Change in mean water table depth for different scenarios for various hydrogeological areas for post-monsoon season is depicted in Table 4 which shows that change in water table depth for alluvium and granite is similar across all the scenarios though the highest change is predicted for phylite for all the scenarios except for scenario S1 which shows a very small increase of only 1.3 m. A decrease in rainfall by 25 % in scenario S2 has resulted into change in water table depth to 10.4 and 12.5 m for alluvium and granite, respectively, indicating profound impact on water table depth in these hydrogeological areas. Similar changes were observed in the pre-monsoon season (Singhal 2012).

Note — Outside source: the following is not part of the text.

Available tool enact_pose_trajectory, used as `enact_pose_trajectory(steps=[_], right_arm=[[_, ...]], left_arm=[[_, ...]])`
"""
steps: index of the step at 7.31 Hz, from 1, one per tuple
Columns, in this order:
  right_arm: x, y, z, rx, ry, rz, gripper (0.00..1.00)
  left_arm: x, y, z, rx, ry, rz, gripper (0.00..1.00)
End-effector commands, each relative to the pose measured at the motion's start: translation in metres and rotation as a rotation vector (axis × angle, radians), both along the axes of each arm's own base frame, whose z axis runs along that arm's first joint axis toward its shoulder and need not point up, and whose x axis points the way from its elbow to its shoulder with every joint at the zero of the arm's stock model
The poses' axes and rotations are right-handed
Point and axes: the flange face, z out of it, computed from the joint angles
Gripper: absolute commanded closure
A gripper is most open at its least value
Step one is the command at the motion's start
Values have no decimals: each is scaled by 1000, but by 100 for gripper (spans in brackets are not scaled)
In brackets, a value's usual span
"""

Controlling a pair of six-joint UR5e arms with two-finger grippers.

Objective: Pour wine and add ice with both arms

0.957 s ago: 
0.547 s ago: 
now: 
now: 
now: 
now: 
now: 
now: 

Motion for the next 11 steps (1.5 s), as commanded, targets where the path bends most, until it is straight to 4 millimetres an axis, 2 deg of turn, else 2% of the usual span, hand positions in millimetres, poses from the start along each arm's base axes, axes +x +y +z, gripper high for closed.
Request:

Table 4 Mean change in water table depth (in meters) for different scenarios for various hydrogeological areas for post-monsoon season

From the above analysis of mean change in water table depth for different scenarios for various land uses and hydrogeological areas for post-monsoon seasons, it is evident that rainfall variability in the study area which may be expected due to climate change will have a significant impact on the water table and availability of total groundwater for various land uses specially the arable irrigated and unirrigated lands which form about 70 % of the study area.

Conclusions

In the work presented in this paper, a groundwater flow model has been developed for the Pali area in Rajasthan using MODFLOW-2000 to predict groundwater flow regime and to model the variability of rainfall and subsequent variations in groundwater recharge to capture its impact on groundwater regime. The calibration and validation results of the model confirm that the groundwater model for the area has been well calibrated and is capable of predicting future state of groundwater system in response to variation in rainfall. Three different scenarios were developed by varying the rainfall by 25 % as compared to the normal average rainfall, and the impact of rainfall variability on future groundwater regime in pre- and post-monsoon seasons of year 2031 with respect to year 2007 was evaluated.

The study concluded that in scenario S1, there is not much variation in the study area in the rise/fall of water table in year 2007 and 2031. However, in scenarios S2 and S3, the variations in the water table are more prominent in the eastern side of the study area. The area around river Bandi remains unaffected in these two scenarios, indicating that variation in rainfall does not have a significant impact on the post-monsoon groundwater regime in this area. Scenarios constructed for non-monsoon season have also shown similar results as in the case of monsoon season. Analysis of the impact of different land uses and hydrogeological areas on the change in water table in post-monsoon and pre-monsoon seasons indicates that rainfall variability will have a profound impact on the water table in the future as predicted by the model.

The work presented here could be employed to develop a contaminant transport model for the area to predict the contamination level of pollutant in the future and how it relates to the groundwater flow regime predicted by the flow model. The predictions could also be used to prepare climate change adaptation strategies for the area and could assist in preparing future water budget and allocation of water resources for various competitive uses like human consumption, agriculture, industrial, etc.